感情に任せて彼を壁へ押し付けると、そのまま首筋に噛み付いた。悲鳴ともつかない声がロイズの口から漏れる。躾のなってない犬だと言わんばかりに、首から下がるチェーンが下へ引っ張られた。
痛みで僅かに潤んだ瞳で見上げられても、クライドの視線は揺るがないまま、自分よりほんの少し低い彼を見下ろした。彼が抗議の言葉を口にするよりも早く塞いでしまう。不意打ちのキスはいつもよりも激しく、まるで呼吸さえ奪おうとしているかのようで、ロイズは為す術もなくされるままになっていた。
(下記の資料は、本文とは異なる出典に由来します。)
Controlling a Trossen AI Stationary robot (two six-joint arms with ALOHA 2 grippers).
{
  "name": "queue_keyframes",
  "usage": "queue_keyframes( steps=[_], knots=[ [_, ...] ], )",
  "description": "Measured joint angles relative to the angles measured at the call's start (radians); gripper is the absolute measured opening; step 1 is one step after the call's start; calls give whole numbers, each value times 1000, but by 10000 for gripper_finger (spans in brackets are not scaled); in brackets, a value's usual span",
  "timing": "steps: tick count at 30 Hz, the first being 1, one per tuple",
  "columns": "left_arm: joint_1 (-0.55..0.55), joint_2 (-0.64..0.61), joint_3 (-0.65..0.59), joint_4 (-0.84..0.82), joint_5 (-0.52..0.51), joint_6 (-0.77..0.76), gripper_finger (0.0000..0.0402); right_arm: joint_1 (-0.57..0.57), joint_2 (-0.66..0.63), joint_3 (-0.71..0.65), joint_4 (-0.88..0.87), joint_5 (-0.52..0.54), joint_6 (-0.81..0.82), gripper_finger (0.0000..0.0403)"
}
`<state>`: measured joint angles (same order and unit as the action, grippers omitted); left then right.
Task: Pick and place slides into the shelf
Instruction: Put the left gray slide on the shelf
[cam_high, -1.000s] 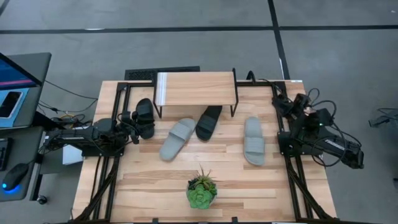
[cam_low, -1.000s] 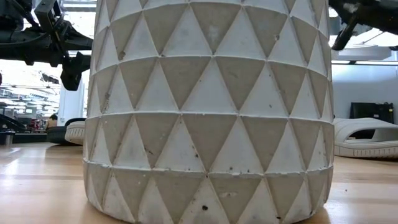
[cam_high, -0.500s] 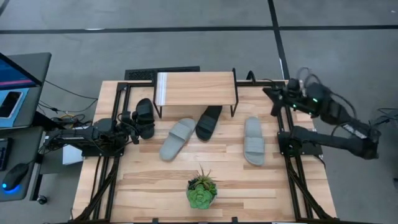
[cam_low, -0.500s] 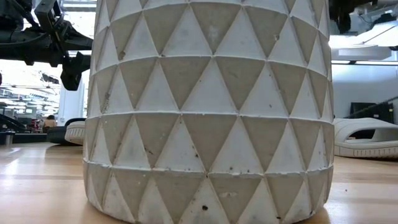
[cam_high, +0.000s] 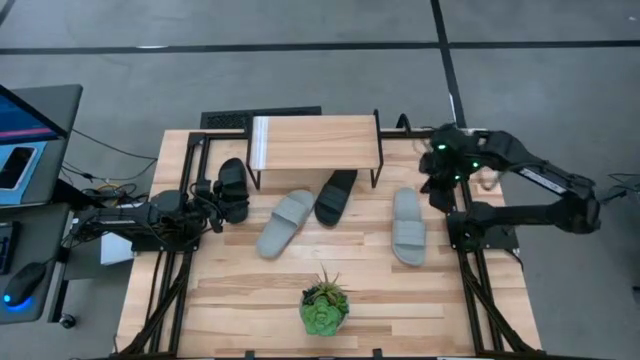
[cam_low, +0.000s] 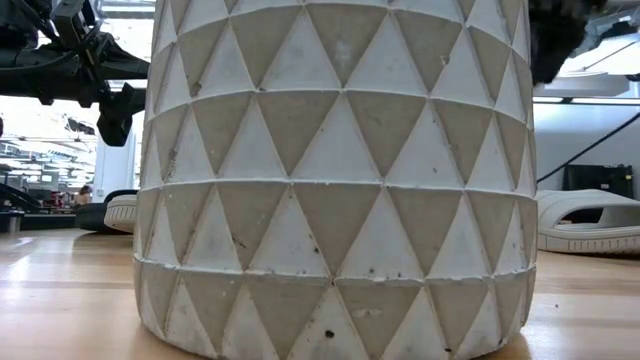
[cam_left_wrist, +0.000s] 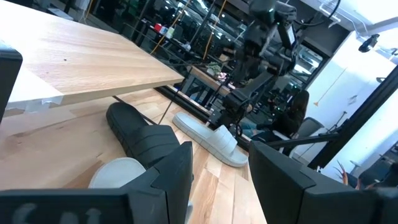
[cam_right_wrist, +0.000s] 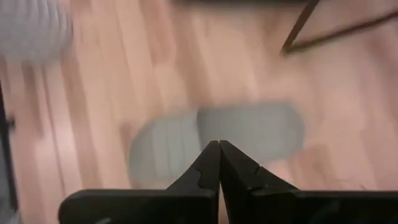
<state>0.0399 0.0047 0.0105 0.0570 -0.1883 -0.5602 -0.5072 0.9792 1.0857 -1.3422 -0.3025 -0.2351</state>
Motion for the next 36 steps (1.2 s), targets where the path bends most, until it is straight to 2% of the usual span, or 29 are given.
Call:
queue_keyframes(
  steps=[6, 18, 23, 26, 32, 36],
  knots=[
    [0, 0, 0, 0, 0, 0, 146, 31, 77, 0, -119, -15, -178, 1],
    [0, 0, 0, 0, -5, 0, 146, 27, 96, 0, -37, -14, -178, 1],
    [0, 0, 0, 9, -84, 0, 146, 27, 94, 0, -34, -10, -214, 1],
    [0, 8, 0, 5, -37, 39, 146, 27, 93, 0, -34, -7, -241, 1],
    [-9, 117, 32, -51, 17, 100, 146, 27, 93, 0, -39, 18, -245, 1],
    [-30, 254, 135, -63, 20, 208, 146, 27, 93, 0, -46, 20, -288, 1]
  ],
)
数秒の後。やっと唇が離れた。と同時に思い切り呼吸した。やりすぎだバカ、と言葉にしなくても視線が物語っている。責めるような視線に悪びれる様子も気にする風もなく、クライドはもう一度、今度は軽いキスを落とした。

 

「…なんなんだよバカ。少しは嫉妬しろよバカ」

「……バカにバカとは言われたくない」

「俺もだけど、ロイズも相当バカだからね」

「な、」

 

視界がぶれる。ベッドへ投げ出されたのだとロイズが認識する頃には、至極楽しそうな笑顔のクライドが上に居て、脱出することは到底不可能だと思われた。